À l’entame de la campagne agricole de cette année, les communautés rurales de Kissidougou multiplient les révoltes pour protester contre la présence des zébus maliens. Après les protestations signalées dans les localités de Firawa centre et de Telikôrô dans Albadariah, ce mercredi 7 mai 2025, c’était le tour des femmes paysannes issues de 5 villages de la commune rurale de Gbangbadou, de se révolter et d’exiger le départ immédiat des bouviers maliens de leur territoire.
Il s’agit notamment des villages de Koïko Sankaran, Hérako, Finaya, Kènèma Bomba et Korabô tous relevant de la sous-préfecture de Gbangbadou. Très tôt dans la matinée de ce mercredi, plusieurs centaines de femmes en provenance desdits villages, se sont données rendez-vous en brousse au niveau du site où ces bouviers regroupent leur bétail.

A leur arrivée sur les lieux, les bouviers ont pris la fuite laissant sur place leurs troupeaux et une moto de marque Jive TVS. Ces femmes qui sont déterminées à obtenir le départ pacifique et immédiat des bouviers, n’entendent pas reculer d’un iota tant que leur exigence ne sera pas accomplie. Pour l’instant, aucun dégât matériel n’est constaté sur le terrain. Saran Faro, une dame en provenance de Hérako, porte leurs voix.

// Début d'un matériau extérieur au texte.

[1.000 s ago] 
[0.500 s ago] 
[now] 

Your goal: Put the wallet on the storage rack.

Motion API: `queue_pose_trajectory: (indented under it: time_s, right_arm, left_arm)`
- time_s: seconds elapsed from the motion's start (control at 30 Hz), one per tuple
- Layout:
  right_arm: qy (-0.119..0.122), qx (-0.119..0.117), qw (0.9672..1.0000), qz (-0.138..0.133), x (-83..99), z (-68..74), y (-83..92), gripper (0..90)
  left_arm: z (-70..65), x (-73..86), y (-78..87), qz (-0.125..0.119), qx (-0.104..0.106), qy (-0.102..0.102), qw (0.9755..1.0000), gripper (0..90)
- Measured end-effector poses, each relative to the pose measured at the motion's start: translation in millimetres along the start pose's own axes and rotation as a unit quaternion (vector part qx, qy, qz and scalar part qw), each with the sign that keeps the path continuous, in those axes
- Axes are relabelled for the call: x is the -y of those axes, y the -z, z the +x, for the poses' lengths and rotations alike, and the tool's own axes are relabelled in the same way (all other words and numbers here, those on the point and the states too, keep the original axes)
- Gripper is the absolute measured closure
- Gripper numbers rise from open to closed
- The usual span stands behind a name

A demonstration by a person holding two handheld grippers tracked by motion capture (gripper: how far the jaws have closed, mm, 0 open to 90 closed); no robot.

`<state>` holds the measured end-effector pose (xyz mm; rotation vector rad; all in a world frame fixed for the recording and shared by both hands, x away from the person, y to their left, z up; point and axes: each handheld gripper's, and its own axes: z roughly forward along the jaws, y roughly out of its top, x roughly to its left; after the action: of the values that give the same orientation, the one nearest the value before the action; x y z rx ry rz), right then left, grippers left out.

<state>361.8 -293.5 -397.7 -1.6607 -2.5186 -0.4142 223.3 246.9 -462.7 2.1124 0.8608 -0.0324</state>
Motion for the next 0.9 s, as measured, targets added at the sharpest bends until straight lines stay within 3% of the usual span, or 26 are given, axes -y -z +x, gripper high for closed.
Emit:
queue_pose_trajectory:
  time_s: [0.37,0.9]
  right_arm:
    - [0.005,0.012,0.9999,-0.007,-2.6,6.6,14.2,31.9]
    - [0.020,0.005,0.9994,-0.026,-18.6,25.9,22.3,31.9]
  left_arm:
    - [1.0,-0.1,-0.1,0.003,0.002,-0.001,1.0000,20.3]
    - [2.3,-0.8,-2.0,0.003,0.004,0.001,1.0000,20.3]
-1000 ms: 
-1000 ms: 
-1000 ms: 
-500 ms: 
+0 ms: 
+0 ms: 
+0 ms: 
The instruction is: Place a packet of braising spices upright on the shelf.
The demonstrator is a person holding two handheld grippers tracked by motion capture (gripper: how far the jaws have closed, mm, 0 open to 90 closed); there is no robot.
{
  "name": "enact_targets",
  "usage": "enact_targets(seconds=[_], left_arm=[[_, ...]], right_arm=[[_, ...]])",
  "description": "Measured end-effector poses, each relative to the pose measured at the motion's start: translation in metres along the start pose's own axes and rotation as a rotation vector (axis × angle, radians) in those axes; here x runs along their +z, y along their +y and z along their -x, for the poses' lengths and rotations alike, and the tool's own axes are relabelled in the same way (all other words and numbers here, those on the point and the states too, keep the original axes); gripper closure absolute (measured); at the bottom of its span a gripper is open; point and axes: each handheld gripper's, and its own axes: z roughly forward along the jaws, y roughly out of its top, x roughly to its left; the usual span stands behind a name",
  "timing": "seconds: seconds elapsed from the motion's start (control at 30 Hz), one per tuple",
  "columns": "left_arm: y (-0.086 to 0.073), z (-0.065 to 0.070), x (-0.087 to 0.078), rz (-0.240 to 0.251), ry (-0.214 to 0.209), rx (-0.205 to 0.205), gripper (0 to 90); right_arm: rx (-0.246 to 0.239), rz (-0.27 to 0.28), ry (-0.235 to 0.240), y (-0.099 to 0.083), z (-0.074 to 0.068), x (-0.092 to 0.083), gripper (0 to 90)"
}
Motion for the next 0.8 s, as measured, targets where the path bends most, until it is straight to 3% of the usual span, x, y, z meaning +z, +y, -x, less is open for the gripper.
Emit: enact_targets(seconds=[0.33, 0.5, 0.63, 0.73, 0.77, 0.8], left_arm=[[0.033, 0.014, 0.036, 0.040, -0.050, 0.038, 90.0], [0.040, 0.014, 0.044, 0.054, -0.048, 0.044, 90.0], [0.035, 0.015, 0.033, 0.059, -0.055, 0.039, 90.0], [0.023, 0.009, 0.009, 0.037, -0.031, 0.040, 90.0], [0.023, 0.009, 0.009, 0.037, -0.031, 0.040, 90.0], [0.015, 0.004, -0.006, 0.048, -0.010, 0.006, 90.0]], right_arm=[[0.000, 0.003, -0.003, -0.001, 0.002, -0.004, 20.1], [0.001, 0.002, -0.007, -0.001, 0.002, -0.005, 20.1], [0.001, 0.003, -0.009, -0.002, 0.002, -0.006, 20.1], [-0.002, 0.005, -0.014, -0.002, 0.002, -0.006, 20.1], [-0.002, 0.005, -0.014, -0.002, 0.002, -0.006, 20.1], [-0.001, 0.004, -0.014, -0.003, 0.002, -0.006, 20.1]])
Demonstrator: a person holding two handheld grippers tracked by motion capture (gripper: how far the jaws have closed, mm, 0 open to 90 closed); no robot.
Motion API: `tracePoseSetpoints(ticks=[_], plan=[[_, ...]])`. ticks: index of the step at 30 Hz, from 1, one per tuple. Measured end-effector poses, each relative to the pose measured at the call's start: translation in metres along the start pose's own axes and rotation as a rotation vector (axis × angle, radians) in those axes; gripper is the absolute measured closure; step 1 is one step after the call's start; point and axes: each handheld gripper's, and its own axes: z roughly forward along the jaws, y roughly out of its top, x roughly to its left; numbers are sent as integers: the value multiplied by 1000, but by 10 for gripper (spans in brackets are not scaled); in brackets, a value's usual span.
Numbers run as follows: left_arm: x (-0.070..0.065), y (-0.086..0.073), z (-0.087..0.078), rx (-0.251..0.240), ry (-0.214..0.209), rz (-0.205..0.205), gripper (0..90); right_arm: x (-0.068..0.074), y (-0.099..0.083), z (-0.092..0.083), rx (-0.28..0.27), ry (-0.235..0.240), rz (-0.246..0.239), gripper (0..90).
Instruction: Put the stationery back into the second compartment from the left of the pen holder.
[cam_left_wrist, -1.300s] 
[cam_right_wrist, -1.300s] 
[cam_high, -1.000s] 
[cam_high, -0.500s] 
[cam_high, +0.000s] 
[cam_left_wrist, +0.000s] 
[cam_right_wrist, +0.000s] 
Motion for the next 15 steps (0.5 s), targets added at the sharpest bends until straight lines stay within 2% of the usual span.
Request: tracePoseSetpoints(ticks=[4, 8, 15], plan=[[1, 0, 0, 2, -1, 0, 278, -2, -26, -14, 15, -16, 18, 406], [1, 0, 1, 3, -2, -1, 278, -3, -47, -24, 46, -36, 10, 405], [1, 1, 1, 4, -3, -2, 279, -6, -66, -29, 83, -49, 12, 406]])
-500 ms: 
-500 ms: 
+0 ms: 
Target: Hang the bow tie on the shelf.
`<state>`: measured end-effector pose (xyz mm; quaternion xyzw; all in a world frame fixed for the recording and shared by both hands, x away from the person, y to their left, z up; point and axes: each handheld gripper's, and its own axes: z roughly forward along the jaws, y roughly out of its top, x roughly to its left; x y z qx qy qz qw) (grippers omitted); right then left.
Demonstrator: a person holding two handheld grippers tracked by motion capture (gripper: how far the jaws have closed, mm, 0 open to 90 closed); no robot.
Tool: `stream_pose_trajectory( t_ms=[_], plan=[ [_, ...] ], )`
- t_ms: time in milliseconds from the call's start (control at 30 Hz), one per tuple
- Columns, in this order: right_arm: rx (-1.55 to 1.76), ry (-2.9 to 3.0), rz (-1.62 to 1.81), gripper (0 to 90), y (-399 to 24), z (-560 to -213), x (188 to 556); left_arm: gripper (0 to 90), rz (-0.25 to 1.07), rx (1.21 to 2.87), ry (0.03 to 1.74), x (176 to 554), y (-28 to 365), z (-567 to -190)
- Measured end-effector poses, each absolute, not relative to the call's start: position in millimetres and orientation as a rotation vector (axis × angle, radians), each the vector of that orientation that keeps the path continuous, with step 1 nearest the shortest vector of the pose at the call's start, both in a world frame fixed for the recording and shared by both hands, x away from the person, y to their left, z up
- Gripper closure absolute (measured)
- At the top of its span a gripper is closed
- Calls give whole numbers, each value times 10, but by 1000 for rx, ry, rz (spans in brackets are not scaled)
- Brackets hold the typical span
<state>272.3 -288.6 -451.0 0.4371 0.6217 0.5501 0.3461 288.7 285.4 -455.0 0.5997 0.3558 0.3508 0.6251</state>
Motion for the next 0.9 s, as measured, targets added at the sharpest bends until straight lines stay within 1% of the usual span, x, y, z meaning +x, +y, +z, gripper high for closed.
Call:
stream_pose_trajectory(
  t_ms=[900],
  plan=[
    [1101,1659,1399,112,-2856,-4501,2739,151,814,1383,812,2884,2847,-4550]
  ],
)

‘’Nous les femmes des 5 villages, sommes sorties aujourd’hui pour mettre fin au calvaire de notre localité par rapport aux bouviers et leurs troupeaux qui nous empêchent de vivre du fruit des travaux agricoles. Leurs animaux détruisent nos champs de riz et nos cultures de maraîchage. Les hommes ont fait assez de démarches auprès des autorités de Kissidougou, mais rien n’a abouti. Chaque fois quand on veut se révolter, le sous-préfet vient pour nous calmer. Maintenant, on en a marre de tout ça. C’est pourquoi, nous les femmes, avons décidé cette fois-ci de nous mobiliser pour bouter ces bouviers hors de nos territoires. Nous sommes là depuis l’aube et même s’il faut passer la nuit, nous n’allons pas bouger tant que ces zébus sont là. Trop c’est trop !’’, a-t-elle témoigné.
Selon Moussa Mara, chef de village de Koïko sankaran, les bouviers maliens disaient souvent qu’ils ont déjà acheté ces terres auprès des autorités de Kissidougou.

‘’Vous savez, ces bouviers sont venus ici à travers notre ancien imam qui est allé les négocier à Kankan pour les ramener ici, il y a de cela 3 ans. Chaque fois quand on demande aux éleveurs maliens de quitter, ils nous disaient qu’ils avaient remis 70 millions au préfet pour avoir ces terres ; donc, ils insistaient beaucoup sur ça, que c’est pourquoi ils ne veulent pas quitter. Aujourd’hui, le sous-préfet est avec nous depuis le matin et il nous a rassuré que les bouviers vont quitter dès aujourd’hui. En tout cas, les femmes sont déterminées cette fois-ci’’, a-t-il révélé.
Aux dernières nouvelles, jusque tard dans la soirée de ce mercredi, la situation était très tendue sur place. Aucune délégation des autorités n’était venue de Kissidougou tandis que des centaines de femmes étaient toujours en brousse avec un nombre important de zébus qui risquent de s’éparpiller dans la nature en l’absence de leurs guides.
Affaire à suivre !
Depuis Kissidougou, Ousmane Nino SYLLA, pour Lerevelateur224.com.